MATERIAL TO PROCESS:
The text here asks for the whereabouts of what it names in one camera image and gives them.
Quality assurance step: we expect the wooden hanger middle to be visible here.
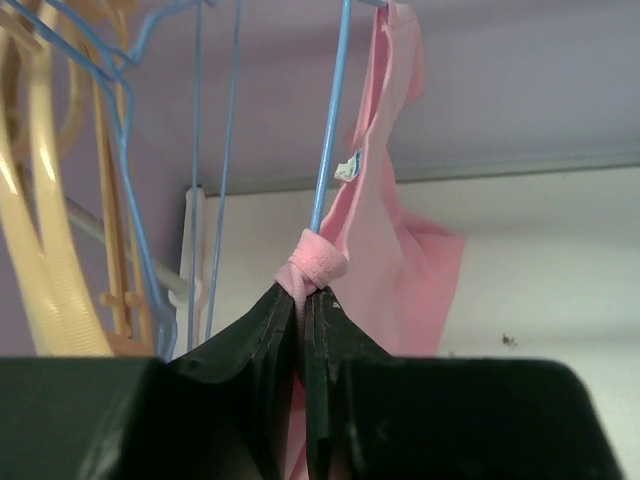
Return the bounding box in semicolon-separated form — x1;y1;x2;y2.
16;31;113;357

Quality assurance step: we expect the wooden hanger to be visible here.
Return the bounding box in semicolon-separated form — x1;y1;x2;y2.
16;31;113;357
0;0;66;357
74;60;154;357

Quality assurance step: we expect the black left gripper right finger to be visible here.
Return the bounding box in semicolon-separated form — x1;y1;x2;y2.
302;290;400;479

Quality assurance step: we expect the pink t shirt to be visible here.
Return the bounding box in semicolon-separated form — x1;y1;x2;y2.
272;0;467;480

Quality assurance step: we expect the wooden hanger right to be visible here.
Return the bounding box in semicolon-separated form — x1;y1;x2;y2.
74;60;154;357

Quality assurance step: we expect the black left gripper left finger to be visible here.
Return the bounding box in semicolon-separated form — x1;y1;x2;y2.
169;283;295;479

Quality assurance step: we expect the wooden hanger left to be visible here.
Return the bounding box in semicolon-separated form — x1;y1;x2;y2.
0;0;66;357

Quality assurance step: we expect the white metal clothes rack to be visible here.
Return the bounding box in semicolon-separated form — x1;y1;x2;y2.
64;180;208;323

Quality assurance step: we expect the blue wire hanger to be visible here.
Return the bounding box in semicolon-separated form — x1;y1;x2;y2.
1;1;177;359
127;0;242;351
308;0;396;236

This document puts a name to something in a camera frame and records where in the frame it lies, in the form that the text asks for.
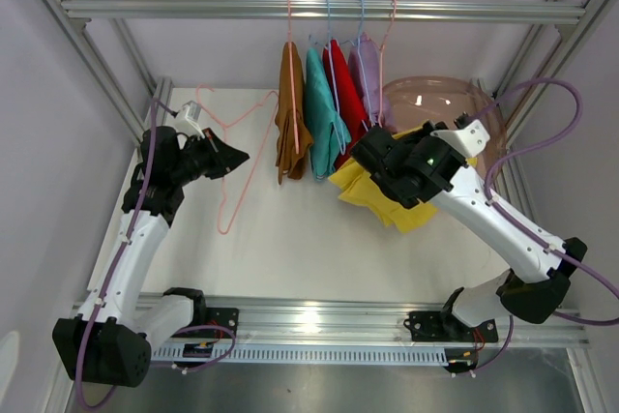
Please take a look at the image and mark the aluminium frame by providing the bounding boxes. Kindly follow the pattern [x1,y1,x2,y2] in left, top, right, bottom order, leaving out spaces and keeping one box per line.
[4,0,619,308]

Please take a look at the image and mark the red trousers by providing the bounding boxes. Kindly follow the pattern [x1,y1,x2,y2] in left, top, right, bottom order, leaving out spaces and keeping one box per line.
[322,40,370,169]

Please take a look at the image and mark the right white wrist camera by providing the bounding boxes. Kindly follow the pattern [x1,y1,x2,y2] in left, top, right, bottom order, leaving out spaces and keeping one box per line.
[431,118,490,159]

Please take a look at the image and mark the pink translucent plastic basket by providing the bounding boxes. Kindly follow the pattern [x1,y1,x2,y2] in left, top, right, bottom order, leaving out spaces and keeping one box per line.
[383,76,506,175]

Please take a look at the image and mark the teal trousers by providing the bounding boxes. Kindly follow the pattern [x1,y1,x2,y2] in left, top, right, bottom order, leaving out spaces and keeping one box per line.
[304,48,351,181]

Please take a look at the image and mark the yellow trousers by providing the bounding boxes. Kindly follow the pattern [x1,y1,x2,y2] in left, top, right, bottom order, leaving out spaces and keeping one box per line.
[329,122,477,233]

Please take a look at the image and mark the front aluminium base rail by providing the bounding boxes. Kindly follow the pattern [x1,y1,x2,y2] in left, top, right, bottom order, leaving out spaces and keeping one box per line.
[206,296,589,348]

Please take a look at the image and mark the pink hanger of brown trousers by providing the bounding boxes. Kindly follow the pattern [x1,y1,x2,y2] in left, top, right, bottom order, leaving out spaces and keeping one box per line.
[286,0,300,155]

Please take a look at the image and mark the blue hanger of red trousers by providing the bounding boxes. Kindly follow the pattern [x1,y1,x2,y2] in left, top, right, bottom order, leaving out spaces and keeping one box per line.
[345,0,379,126]

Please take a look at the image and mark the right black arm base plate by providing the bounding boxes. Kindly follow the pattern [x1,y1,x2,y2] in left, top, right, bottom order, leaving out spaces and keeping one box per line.
[402,310,499,343]

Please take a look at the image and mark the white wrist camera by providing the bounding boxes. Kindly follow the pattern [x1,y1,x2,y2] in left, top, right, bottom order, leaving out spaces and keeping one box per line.
[431,118,490,159]
[173,101,205,139]

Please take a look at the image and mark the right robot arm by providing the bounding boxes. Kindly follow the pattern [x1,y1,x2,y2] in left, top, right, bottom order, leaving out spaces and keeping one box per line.
[350,120,575,340]

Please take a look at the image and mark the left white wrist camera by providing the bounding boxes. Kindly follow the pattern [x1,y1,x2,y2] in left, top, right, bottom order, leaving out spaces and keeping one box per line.
[173,101,205,139]

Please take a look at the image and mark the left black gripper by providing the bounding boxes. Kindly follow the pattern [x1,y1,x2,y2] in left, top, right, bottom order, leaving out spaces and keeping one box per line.
[170,128,249,187]

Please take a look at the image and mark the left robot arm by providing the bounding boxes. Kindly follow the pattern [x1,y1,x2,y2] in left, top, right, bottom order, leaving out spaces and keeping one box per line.
[52,126,250,387]

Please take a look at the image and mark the pink hanger of yellow trousers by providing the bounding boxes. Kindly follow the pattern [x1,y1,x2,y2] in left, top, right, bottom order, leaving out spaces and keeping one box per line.
[194,84,280,237]

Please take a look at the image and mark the white slotted cable duct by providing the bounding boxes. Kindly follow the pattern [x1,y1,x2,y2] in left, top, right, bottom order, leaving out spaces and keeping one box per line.
[151,339,477,367]

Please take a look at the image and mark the purple trousers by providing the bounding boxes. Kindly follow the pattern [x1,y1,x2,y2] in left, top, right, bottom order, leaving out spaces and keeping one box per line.
[348,33,396,133]

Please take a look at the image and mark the aluminium hanging rail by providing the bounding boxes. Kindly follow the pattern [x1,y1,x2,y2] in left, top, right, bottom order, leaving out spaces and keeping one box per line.
[61,0,585,25]

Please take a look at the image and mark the brown trousers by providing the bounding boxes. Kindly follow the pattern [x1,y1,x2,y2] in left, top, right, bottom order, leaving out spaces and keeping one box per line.
[275,43,313,185]

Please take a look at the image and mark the blue hanger of teal trousers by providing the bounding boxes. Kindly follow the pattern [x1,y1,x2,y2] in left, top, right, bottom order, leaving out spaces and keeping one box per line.
[322,0,346,155]

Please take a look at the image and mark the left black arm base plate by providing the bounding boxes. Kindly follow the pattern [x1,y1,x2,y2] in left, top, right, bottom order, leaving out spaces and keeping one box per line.
[191,308,240,339]

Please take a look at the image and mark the empty pink hanger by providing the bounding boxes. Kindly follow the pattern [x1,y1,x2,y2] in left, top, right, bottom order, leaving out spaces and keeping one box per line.
[376,0,398,127]

WHAT IS REQUIRED:
Your answer must be a single number: the count of lines in the records that include "Quality".

WRITTEN SOLUTION:
9